AEI has been proven to be a common phenomenon in mammals (Yan et al., 2002b). An SNP array-based survey of 602 human genes discovered that more than half of the genes display AEI (Lo et al., 2003), while a separate study analyzing the mouse transcriptome revealed that ~20% of genes are prone to AEI in a tissue-specific manner (Pinter et al., 2015). Moreover, AEI of somatic mutations has been well documented in the context of cancer (Bielski et al., 2018; Rhee et al., 2017; Yan et al., 2002a; Bielski and Taylor, 2021), representing an important mechanism of tumorigenesis. However, the implication of AEI in monogenic diseases is poorly understood. To our knowledge, the linkage between an inherited missense mutation and AEI in pathogenesis has not been established yet. Our results suggest that bestrophinopathies caused by autosomal dominant mutations of BEST1 may serve as a paradigm to address the influence of AEI in Mendelian disorders.

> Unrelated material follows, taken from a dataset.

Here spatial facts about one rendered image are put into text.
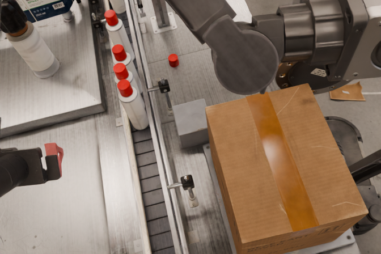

Conventionally, BEST1 autosomal dominant mutations are identified when the mutation is present on just one of the two BEST1 alleles in a bestrophinopathy patient. However, this classification only takes the genomic gene dosage into account but neglects the allelic transcription/expression level. The six autosomal dominant loss-of-function mutations tested in this study all behave recessively in HEK293 cells when co-expressed with the WT BEST1 at a 1:1 ratio, whereas the significantly decreased BEST1 channel activity in patient-derived iPSC-RPE cells is associated with a higher transcription level of the mutant allele compared to the WT counterpart, reflecting a dominant-negative effect rather than a canonical dominant effect. Therefore, we anticipate that a portion of the bestrophinopathy-causing mutations previously classified as autosomal dominant are de facto recessive and exhibit a dominant-negative phenotype when their expression outweighs that of the WT allele in vivo. This is in line with our previous finding that gene augmentation is sufficient to rescue BEST1 loss-of-function mutations regardless of their inheritance patterns (Ji et al., 2019b), and provides an explanation for incomplete penetrance and variable clinical expressivity in patients bearing the same BEST1 mutations (Sodi et al., 2012; Cohn et al., 2011; Arora et al., 2016).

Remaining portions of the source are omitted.